Records contained in a dataset:
● ● ● ● ● ● ●

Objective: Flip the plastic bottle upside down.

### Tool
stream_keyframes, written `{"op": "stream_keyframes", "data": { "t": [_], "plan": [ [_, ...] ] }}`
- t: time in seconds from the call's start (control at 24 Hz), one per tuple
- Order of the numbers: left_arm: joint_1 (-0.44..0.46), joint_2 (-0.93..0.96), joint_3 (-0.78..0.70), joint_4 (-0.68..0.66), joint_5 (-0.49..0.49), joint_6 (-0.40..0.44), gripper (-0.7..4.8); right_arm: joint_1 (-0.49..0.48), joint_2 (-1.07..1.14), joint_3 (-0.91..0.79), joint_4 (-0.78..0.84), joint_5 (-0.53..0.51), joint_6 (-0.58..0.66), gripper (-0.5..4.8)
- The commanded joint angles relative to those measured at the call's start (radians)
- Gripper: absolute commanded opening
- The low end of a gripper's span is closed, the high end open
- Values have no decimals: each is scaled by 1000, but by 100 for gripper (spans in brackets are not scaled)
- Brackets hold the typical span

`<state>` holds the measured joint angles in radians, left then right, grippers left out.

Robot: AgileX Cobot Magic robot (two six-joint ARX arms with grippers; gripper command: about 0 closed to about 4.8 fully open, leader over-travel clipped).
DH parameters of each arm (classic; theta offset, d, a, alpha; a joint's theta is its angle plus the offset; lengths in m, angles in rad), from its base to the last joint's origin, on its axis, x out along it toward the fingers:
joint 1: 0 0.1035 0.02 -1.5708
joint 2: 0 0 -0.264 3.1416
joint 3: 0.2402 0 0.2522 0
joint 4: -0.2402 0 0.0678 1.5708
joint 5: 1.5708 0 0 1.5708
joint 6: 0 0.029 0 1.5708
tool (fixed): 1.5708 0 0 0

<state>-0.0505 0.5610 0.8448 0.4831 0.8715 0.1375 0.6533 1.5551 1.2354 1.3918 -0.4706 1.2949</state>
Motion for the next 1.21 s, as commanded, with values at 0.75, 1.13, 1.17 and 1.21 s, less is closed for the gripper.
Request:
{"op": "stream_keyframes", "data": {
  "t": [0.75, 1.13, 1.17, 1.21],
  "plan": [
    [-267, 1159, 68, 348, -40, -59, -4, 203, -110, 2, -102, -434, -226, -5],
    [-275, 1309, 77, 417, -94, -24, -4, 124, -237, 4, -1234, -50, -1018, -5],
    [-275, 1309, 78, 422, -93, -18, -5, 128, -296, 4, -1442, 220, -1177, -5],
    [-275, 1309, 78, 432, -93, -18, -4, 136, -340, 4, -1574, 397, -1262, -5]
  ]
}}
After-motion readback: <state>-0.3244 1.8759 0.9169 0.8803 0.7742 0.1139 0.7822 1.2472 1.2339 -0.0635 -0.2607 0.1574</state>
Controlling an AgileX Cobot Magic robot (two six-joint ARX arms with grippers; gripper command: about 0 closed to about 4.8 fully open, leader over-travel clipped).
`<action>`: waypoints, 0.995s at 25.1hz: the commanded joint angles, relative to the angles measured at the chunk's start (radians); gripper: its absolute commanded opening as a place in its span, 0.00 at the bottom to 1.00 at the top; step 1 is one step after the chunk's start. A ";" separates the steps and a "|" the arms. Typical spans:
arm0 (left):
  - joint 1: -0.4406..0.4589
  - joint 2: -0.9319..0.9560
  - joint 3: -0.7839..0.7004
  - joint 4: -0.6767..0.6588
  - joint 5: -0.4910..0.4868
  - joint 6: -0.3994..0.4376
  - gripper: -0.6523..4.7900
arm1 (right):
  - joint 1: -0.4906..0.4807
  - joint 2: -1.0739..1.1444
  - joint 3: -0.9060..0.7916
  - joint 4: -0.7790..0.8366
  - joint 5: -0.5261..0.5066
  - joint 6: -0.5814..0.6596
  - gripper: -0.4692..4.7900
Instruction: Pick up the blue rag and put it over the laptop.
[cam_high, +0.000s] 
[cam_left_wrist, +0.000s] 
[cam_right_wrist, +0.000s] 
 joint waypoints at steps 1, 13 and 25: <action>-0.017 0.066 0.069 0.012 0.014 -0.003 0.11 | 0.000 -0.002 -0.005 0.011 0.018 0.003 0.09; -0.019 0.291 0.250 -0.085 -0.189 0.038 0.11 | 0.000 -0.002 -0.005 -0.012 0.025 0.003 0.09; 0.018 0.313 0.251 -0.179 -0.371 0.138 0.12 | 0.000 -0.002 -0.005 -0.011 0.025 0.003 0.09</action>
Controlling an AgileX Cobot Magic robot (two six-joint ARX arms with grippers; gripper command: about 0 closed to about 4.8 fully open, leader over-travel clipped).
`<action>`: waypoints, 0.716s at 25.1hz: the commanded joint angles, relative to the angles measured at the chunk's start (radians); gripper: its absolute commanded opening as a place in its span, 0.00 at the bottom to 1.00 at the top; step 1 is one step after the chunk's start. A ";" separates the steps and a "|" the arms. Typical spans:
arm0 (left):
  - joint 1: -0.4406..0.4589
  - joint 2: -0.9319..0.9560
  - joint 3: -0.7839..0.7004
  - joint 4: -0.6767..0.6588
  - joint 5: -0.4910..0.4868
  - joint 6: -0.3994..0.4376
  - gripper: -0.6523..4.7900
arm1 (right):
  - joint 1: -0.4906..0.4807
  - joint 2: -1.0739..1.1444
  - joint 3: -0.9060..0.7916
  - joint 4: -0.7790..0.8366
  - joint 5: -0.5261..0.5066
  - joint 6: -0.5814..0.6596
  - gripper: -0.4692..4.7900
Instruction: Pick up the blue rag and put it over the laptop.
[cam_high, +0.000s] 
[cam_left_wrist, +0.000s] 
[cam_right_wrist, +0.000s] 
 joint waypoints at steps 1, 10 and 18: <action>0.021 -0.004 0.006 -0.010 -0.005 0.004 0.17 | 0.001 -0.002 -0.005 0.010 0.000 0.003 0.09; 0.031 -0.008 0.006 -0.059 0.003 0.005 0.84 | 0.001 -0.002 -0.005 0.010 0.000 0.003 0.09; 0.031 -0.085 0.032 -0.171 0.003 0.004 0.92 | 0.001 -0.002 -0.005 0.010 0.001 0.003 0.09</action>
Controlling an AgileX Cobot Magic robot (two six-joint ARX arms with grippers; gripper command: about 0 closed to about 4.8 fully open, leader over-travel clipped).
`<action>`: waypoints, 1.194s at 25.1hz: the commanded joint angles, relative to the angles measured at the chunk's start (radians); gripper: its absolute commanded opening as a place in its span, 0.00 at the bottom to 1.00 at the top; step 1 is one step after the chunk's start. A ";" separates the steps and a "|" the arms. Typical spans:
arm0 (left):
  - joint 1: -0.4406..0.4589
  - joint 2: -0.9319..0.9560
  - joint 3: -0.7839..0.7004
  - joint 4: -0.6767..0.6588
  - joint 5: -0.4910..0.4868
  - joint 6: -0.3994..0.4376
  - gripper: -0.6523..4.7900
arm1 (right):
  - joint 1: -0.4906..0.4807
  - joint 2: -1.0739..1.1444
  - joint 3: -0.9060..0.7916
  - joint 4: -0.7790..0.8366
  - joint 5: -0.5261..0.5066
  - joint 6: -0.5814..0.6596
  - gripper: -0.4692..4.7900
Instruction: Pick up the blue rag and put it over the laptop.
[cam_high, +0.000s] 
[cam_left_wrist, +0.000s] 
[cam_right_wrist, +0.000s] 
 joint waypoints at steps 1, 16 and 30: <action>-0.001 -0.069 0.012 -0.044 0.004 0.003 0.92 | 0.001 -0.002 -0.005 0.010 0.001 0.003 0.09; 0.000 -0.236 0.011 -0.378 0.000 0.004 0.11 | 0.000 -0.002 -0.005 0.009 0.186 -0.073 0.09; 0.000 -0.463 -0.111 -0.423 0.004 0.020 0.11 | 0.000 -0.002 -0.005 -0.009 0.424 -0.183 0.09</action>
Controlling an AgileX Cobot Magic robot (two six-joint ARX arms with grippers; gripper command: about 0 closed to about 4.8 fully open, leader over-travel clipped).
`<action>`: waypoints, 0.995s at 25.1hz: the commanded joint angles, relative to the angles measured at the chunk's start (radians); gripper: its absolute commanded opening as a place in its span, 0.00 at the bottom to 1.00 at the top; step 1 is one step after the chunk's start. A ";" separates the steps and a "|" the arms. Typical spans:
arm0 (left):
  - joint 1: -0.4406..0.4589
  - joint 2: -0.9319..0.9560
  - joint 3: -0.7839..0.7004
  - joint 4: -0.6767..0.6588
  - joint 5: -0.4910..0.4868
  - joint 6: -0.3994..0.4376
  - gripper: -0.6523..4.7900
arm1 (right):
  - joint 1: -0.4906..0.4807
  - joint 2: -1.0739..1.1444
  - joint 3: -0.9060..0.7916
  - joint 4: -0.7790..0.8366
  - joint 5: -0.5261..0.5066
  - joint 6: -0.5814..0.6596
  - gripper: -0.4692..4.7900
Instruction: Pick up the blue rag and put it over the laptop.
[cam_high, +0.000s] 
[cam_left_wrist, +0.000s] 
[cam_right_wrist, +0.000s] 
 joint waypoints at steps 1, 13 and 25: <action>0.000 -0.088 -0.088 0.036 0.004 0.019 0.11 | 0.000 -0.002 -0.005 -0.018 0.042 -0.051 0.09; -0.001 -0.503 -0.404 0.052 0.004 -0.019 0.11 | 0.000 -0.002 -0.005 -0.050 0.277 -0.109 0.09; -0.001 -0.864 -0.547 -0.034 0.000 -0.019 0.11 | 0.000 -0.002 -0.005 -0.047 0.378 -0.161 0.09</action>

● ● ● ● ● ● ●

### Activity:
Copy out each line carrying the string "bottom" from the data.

### Output below:
`<action>`: waypoints, 0.995s at 25.1hz: the commanded joint angles, relative to the angles measured at the chunk's start (radians); gripper: its absolute commanded opening as a place in its span, 0.00 at the bottom to 1.00 at the top; step 1 is one step after the chunk's start. A ";" separates the steps and a "|" the arms. Typical spans:
`<action>`: waypoints, 0.716s at 25.1hz: the commanded joint angles, relative to the angles measured at the chunk's start (radians); gripper: its absolute commanded opening as a place in its span, 0.00 at the bottom to 1.00 at the top; step 1 is one step after the chunk's start. A ";" separates the steps and a "|" the arms. Typical spans:
`<action>`: waypoints, 1.194s at 25.1hz: the commanded joint angles, relative to the angles measured at the chunk's start (radians); gripper: its absolute commanded opening as a place in its span, 0.00 at the bottom to 1.00 at the top; step 1 is one step after the chunk's start. A ";" separates the steps and a "|" the arms. Typical spans:
`<action>`: waypoints, 0.995s at 25.1hz: the commanded joint angles, relative to the angles measured at the chunk's start (radians); gripper: its absolute commanded opening as a place in its span, 0.00 at the bottom to 1.00 at the top; step 1 is one step after the chunk's start. A ";" separates the steps and a "|" the arms. Typical spans:

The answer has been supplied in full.